Work out how many lines of the listing below include the string "Mark", and give that number alone.

▼

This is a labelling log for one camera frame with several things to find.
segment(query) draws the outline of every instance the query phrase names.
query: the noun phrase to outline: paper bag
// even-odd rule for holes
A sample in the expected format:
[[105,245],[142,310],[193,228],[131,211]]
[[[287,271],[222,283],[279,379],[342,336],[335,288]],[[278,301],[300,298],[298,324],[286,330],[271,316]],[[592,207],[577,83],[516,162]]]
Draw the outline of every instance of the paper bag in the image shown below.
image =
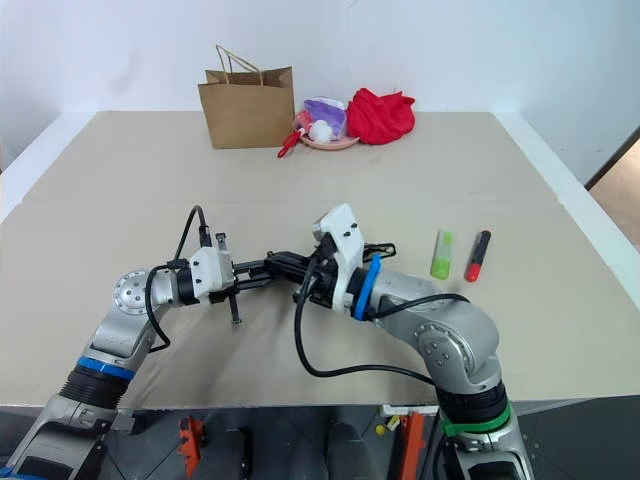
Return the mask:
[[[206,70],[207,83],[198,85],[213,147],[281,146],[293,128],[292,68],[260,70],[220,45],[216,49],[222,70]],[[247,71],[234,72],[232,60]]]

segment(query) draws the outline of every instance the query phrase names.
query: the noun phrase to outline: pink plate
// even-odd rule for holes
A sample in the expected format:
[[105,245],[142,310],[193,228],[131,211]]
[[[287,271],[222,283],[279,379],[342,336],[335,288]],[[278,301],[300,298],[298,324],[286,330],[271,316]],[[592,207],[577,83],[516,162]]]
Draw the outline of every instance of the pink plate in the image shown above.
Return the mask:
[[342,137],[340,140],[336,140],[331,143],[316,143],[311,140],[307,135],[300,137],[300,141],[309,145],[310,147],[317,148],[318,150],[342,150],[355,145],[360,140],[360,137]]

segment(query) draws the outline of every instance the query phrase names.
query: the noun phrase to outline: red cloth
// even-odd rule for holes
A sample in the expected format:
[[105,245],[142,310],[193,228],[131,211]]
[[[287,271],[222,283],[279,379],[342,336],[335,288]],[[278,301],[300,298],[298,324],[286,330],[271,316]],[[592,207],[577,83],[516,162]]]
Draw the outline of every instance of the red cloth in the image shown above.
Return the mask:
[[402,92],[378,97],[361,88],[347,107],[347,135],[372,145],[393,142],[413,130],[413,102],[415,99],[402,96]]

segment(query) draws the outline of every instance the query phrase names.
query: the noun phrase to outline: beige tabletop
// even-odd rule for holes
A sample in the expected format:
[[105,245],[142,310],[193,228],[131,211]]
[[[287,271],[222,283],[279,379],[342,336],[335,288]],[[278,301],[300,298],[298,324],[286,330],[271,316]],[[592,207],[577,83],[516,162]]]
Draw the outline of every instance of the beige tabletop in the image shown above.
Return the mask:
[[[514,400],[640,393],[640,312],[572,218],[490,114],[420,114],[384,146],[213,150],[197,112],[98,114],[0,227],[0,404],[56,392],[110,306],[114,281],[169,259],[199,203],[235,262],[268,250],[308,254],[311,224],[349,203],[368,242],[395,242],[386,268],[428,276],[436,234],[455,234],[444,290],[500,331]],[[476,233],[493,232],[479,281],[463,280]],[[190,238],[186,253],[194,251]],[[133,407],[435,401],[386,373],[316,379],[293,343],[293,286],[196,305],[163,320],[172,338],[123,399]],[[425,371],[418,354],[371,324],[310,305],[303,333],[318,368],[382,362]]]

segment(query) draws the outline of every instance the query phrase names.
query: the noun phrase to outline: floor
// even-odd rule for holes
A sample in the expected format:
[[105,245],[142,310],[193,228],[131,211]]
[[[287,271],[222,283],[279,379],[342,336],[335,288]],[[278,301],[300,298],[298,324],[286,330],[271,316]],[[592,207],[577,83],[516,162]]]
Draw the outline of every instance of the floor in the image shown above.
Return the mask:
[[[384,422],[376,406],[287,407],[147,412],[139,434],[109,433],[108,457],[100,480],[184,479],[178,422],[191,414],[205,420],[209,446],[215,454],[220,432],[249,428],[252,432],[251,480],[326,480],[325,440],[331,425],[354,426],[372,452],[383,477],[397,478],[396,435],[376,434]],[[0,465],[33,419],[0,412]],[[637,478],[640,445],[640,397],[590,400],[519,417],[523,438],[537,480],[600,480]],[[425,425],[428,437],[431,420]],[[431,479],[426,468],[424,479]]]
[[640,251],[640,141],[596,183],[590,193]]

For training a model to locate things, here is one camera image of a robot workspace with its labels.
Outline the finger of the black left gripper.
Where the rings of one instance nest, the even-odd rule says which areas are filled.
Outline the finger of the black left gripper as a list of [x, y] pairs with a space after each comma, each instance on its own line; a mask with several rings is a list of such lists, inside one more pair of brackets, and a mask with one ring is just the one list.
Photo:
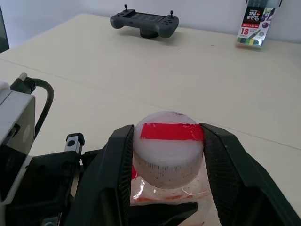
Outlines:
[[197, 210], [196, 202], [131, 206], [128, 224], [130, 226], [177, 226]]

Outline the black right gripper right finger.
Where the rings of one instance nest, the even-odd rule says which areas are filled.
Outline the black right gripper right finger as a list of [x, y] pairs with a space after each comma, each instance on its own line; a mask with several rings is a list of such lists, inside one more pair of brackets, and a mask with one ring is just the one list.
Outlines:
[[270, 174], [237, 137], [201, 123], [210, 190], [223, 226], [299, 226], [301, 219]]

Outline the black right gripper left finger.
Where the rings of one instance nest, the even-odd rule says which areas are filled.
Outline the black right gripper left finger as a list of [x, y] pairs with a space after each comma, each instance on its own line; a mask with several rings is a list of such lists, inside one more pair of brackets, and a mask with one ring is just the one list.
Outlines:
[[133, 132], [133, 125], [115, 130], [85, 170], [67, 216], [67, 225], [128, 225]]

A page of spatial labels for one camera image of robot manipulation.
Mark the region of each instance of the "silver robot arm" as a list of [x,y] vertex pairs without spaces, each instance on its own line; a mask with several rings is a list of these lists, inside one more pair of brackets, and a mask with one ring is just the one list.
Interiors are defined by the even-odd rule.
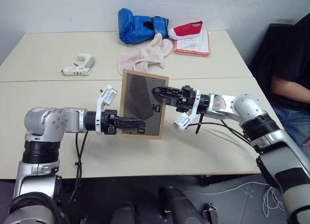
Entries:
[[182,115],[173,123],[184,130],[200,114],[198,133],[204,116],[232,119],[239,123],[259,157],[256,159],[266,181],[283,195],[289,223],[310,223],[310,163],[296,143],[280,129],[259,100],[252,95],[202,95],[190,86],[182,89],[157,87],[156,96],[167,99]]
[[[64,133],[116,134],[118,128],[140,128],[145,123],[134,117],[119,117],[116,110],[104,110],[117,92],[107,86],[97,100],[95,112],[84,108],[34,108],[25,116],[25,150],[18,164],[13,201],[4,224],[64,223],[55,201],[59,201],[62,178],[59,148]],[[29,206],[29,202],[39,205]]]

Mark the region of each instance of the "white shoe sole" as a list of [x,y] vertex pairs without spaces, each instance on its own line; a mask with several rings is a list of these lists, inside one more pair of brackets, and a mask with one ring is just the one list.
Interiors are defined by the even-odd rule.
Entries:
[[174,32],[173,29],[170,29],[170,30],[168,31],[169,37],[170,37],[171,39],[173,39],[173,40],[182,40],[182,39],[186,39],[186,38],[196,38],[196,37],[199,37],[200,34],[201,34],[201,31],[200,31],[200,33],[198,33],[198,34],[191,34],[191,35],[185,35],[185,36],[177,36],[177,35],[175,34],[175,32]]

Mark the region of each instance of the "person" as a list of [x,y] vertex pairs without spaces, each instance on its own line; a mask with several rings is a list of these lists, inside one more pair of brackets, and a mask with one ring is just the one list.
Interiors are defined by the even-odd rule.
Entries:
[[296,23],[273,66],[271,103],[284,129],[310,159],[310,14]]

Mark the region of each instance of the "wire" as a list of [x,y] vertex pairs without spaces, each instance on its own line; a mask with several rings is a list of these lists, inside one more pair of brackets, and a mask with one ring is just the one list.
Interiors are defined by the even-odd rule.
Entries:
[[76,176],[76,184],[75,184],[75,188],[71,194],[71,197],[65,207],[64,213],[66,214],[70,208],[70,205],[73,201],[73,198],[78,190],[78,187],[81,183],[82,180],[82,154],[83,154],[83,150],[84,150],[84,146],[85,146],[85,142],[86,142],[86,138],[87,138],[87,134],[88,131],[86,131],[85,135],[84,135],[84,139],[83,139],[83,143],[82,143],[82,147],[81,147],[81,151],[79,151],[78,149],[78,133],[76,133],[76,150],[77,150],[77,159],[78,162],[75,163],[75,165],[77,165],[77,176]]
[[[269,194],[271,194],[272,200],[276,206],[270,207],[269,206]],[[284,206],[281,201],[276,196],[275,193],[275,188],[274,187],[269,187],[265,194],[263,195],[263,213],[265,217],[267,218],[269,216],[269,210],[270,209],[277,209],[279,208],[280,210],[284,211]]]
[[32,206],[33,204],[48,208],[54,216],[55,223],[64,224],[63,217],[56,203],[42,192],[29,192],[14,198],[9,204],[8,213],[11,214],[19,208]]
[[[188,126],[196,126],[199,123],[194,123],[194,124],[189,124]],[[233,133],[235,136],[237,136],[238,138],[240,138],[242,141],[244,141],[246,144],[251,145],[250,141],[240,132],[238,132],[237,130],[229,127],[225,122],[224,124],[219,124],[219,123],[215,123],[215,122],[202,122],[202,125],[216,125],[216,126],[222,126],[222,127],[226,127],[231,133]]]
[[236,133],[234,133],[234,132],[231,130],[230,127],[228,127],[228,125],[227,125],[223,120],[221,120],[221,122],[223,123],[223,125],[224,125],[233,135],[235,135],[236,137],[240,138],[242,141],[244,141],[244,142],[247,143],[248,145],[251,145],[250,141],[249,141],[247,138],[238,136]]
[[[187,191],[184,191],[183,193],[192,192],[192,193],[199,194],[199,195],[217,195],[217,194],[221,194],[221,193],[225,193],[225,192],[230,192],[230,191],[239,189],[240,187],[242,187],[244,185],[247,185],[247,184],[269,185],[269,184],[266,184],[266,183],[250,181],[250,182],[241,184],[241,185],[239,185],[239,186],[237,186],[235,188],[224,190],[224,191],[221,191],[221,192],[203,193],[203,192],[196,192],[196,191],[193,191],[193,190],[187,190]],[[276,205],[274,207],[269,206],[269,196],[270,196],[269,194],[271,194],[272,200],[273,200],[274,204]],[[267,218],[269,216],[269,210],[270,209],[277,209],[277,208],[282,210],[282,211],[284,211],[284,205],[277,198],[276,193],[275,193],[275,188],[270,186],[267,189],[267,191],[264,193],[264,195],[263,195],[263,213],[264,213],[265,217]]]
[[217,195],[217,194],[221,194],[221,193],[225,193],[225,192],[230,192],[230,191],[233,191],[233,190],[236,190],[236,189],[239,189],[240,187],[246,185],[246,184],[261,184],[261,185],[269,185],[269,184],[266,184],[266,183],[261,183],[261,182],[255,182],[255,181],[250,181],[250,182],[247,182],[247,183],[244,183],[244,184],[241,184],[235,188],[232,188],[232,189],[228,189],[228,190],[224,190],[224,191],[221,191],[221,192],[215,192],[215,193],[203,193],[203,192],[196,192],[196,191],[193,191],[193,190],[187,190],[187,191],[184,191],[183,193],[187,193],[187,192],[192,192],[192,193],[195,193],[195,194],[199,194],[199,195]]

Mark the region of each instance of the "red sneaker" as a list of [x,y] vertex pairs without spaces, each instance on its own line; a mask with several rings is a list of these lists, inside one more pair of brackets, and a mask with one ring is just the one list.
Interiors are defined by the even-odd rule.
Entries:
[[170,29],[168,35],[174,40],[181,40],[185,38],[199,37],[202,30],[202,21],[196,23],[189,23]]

▲

## TASK SOLUTION
5